Inzwischen sind die Sprayer als attraktiver Markt entdeckt, und die Farbenindustrie verkauft deklarierten Graffiti-Lack in Spray-Dosen. Die Motive der Graffitisten fanden Eingang ins Repertoire der Werbegrafik, Aerosol-Art wird in Kunstakademien unterrichtet und einigen Sprayern gelang es, als Künstler anerkannt zu werden. Um so zwiespältiger ist es, daß diese Formen der Jugendkultur immer wieder Anlaß zu existenzbedrohenden Strafen geben. Diese Kulturform nur unter juristischen Aspekten betrachten zu wollen, stellt eine unzulässige Einengung dar. Vielmehr sollte der Gestaltungswille Jugendlicher als Recht anerkannt sein, solange dabei nicht die öffentliche Sicherheit gefährdet ist.

 

Mag. Norbert Siegl ist Projektmanager des Institutes für Graffiti-Forschungen in Wien.

 

 

Eine Graffitiattacke kann über Nacht eine gepflegte Straße in eine heruntergekommene verwandeln. Ein mit Graffiti "verschönerter" Stadtteil wirkt nicht lebendiger, sondern als wäre er von seinen Bewohnern aufgegeben worden. Aus dieser Einleitung geht wohl schon hervor, daß Graffiti aus der Sicht der betroffenen Hauseigentümer unerwünscht sind. Rechtlich ist die Lage klar: Gegen den Willen des Eigentümers angebrachte Graffiti stellen eine Sachbeschädigung im Sinne des Strafgesetzbuches dar und werden auf Antrag bestraft. Daß die Absicht des Sprayers möglicherweise nicht eine Schädigung, sondern vielmehr eine Verschönerung war, spielt rechtlich keine Rolle. Entscheidend ist, daß er sie ohne die Zustimmung des Eigentümers ausgeführt hat. Insofern stellt sich die Frage, ob Graffiti Kunst sind, unter rechtlichen Gesichtspunkten überhaupt nicht. Selbst wenn es sich beim Sprayer um Michelangelo persönlich handelte, hätte er nicht das Recht, fremdes Eigentum von sich aus umzugestalten. Die gestellte Frage liegt auf einer ganz anderen, vom Recht völlig unabhängigen Ebene. Zweifellos können Graffiti einiges über unsere Zeit aussagen und insofern ein Dokument mit kultureller Bedeutung im allerweitesten Sinne darstellen. Das trifft auch auf die aus der Antike erhalten gebliebenen Kritzeleien (Graffiti) an Hauswänden und in öffentlichen Toiletten zu. Das bedeutet aber noch lange nicht, daß sie als Kunst zu bezeichnen sind.
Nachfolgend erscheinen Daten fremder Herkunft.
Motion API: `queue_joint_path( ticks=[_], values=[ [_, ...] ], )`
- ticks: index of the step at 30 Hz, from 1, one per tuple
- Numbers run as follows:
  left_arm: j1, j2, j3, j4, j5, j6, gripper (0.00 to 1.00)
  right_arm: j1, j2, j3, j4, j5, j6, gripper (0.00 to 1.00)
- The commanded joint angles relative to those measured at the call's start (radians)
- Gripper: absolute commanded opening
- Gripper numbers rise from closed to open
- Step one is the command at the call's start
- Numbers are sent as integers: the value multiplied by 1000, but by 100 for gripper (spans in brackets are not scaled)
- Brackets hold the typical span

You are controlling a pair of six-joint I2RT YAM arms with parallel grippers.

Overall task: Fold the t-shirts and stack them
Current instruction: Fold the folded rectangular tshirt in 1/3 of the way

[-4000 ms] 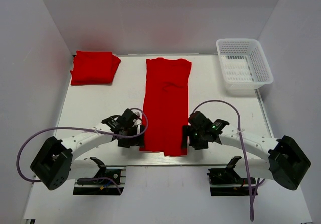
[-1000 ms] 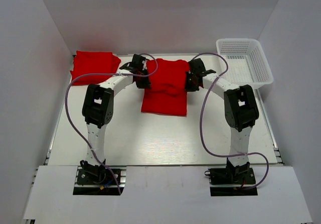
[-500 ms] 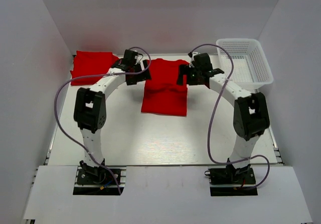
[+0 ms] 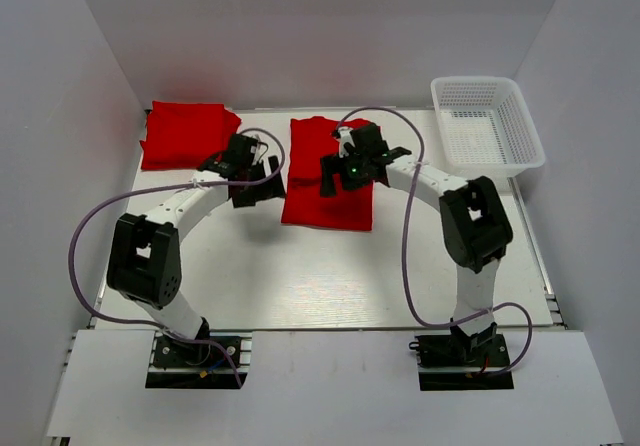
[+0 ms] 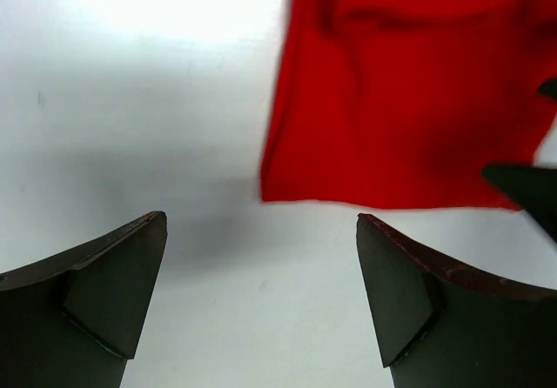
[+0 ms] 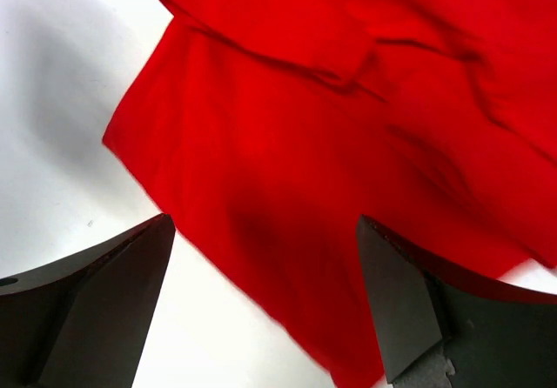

Was Kunst ist, definiert bekanntlich jeder Kulturkreis, jede Epoche anders. Insofern ist nicht auszuschließen, daß einzelne Graffiti aus einer ganz bestimmten Optik heraus als Kunst verstanden werden. Offenbar kommt das Sprayen ohne eine gewisse subversive Komponente nicht aus, weshalb wirklich gute legale Graffiti eine Seltenheit sind. Übrigens: Beim überwiegenden Teil aller Graffiti handelt es sich um nichts anderes als elende Schmierereien, die auch so genannt werden sollten.

 

Paco Oliver ist Jurist und Kommunikationsbeauftragter des Hauseigentümerverbandes Zürich.